Se amate Dan Flavin non andate alla Galleria Cardi ora. Lasciate passare qualche settimana, fate svanire la folla rumorosa e distratta dei grandi eventi, allontanate i vapori glamour della Fashion Week milanese. Però poi non perdetevi la mostra.
Le sculture luminose di Flavin esigono silenzio e spazio. Sì perché non sono solo tubi fluorescenti colorati assemblati in modo originale. Sono luce che si propaga nell’ambiente, lo modella e poi avvolge lo spettatore che entra nella morbida magia dei toni pastello, nelle algide geometrie delle luci bianche, nelle vellutate cromie un po’ retro dei rosa, dei gialli e dei blu.

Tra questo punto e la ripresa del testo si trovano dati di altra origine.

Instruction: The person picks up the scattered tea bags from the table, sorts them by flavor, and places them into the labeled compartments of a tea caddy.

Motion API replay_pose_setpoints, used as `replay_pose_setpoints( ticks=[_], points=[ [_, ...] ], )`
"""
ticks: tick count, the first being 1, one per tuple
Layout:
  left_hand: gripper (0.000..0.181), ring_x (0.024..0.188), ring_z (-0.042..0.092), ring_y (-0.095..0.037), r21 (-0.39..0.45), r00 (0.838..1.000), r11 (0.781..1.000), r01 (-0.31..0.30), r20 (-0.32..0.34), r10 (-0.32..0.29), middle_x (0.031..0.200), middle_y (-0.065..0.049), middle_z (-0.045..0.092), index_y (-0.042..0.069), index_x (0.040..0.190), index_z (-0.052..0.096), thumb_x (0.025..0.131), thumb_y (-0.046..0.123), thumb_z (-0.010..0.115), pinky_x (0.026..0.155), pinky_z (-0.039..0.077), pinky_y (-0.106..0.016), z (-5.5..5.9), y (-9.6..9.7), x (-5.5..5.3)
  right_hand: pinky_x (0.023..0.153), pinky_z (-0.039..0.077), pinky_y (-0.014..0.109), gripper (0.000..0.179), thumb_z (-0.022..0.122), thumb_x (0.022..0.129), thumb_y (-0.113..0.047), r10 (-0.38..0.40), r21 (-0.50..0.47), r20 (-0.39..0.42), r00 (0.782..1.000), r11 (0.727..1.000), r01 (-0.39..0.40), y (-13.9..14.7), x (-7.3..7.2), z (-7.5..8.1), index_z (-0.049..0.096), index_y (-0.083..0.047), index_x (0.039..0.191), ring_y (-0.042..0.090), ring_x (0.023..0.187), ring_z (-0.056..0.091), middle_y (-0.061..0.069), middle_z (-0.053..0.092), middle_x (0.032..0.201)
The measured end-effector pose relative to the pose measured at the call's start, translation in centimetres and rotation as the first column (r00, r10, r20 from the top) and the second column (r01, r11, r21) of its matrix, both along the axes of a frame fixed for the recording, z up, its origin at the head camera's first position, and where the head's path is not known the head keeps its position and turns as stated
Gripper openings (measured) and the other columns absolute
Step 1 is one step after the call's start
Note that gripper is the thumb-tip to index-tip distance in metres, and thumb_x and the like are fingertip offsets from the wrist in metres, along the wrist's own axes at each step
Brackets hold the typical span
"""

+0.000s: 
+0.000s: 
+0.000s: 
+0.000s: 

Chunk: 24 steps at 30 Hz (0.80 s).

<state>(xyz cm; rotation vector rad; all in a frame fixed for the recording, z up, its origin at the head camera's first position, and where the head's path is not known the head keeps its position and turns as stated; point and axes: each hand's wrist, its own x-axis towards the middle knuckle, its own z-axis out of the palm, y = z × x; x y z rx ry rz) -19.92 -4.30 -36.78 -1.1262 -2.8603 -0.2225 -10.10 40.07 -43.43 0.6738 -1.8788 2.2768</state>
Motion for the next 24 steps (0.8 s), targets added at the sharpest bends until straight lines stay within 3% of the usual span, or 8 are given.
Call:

È vero, Flavin negava che le sue installazioni avessero una dimensione trascendente, simbolica. Il neon, affermava, “È quello che è, non è nient’altro”. Ma se non c’è trascendenza nelle opere in sé, possiamo di certo affermare che quei tubi di luce convocano la dimensione trascendente che è in ognuno di noi, abbattono il rumore che ci circonda, scostano barriere, sollecitano un pensiero spirituale. Non è un caso se nel 1996 un sacerdote italiano, il reverendo Giulio Greco, invitò Dan Flavin a realizzare una installazione luminosa nella Chiesa Rossa di Milano progettata da Giovanni Muzio negli anni ’30.
Nella sala al piano terra della Galleria Cardi si trovano installazioni monocromatiche bianche. Grandi geometrie e sequenze di unità lineari elementari. Un grande quadrato luminoso appoggiato a un angolo è una invitante soglia misteriosa. Di fronte, opere basse giustappongono linee di luce orizzontale in fuga. Lo spazio è vasto, il bianco avvolge, quasi un bagno purificatore prima dell’ascesa al piano superiore.
Qui l’ambiente si restringe, i colori si moltiplicano senza creare dissonanze. Un’armonia calda riempie la sala. Al movimento delle linee seriali diagonali di una parete si contrappone la staticità delle linee orizzontali della parete difronte.
Più fredde, con i rossi e i verdi complementari, ma sempre intensamente coinvolgenti, le due opere presentate nella terza e ultima sala della galleria.